---------- Given data ----------

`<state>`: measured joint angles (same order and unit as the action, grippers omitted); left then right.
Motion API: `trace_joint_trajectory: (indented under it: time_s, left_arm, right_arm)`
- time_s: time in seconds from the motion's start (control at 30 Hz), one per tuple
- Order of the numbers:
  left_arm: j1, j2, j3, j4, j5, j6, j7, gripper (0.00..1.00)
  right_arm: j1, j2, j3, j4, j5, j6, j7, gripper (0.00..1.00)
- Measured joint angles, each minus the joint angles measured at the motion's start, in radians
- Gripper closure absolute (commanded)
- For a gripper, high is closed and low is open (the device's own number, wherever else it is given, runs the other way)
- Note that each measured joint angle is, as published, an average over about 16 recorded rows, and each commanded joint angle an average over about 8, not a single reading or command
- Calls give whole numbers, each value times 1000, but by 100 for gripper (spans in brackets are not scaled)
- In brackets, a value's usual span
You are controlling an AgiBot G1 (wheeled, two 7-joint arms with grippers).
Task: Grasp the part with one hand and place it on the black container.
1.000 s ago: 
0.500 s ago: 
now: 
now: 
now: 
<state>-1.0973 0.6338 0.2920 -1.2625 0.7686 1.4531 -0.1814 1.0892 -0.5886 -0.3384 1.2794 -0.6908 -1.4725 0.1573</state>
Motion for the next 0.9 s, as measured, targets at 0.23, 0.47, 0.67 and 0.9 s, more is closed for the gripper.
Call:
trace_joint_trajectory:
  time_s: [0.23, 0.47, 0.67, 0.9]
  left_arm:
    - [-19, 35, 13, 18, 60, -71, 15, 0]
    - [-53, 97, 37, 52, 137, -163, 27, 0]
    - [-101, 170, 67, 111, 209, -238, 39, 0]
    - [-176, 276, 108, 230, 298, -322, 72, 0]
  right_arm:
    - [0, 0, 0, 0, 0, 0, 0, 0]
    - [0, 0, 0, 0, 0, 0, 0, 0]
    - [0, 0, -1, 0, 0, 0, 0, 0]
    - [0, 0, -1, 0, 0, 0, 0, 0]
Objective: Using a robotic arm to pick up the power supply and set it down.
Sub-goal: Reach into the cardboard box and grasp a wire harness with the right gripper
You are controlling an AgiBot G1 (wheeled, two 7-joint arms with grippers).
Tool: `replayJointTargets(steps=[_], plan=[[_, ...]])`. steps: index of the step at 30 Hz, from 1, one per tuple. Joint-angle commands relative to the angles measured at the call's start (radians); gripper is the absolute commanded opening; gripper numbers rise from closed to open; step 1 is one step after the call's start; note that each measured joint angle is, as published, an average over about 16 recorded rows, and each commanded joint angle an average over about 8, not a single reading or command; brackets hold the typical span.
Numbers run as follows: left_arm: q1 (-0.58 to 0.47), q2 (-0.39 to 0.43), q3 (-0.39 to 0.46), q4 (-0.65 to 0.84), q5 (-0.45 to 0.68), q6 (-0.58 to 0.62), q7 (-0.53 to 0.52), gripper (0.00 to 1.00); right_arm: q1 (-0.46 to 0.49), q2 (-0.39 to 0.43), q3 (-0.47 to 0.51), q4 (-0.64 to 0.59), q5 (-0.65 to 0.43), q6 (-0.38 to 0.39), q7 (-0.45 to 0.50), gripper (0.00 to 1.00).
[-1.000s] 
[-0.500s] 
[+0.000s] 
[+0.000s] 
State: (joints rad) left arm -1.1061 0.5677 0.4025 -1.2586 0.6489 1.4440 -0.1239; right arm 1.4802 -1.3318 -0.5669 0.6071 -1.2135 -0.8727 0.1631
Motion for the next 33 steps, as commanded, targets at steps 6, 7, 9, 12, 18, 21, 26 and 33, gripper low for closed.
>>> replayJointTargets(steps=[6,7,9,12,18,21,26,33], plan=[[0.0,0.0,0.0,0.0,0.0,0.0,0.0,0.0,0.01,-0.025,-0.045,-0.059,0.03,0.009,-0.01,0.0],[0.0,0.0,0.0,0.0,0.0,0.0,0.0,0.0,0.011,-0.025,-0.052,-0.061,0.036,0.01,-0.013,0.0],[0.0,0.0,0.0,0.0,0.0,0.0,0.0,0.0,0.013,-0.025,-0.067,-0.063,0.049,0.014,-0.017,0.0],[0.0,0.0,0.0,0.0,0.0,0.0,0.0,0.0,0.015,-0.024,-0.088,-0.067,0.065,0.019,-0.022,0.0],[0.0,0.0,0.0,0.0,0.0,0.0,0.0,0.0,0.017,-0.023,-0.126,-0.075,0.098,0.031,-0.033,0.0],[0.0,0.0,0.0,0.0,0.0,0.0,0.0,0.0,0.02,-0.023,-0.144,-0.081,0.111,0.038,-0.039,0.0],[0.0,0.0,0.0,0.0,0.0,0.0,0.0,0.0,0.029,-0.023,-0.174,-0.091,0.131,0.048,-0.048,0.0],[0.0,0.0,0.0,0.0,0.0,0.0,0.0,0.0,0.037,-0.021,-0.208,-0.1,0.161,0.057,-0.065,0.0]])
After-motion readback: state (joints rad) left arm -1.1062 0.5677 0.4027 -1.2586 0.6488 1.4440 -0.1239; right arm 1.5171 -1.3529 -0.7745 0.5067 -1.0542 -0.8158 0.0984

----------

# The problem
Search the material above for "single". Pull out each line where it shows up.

# Answer
- Note that each measured joint angle is, as published, an average over about 16 recorded rows, and each commanded joint angle an average over about 8, not a single reading or command
Tool: `replayJointTargets(steps=[_], plan=[[_, ...]])`. steps: index of the step at 30 Hz, from 1, one per tuple. Joint-angle commands relative to the angles measured at the call's start (radians); gripper is the absolute commanded opening; gripper numbers rise from closed to open; step 1 is one step after the call's start; note that each measured joint angle is, as published, an average over about 16 recorded rows, and each commanded joint angle an average over about 8, not a single reading or command; brackets hold the typical span.

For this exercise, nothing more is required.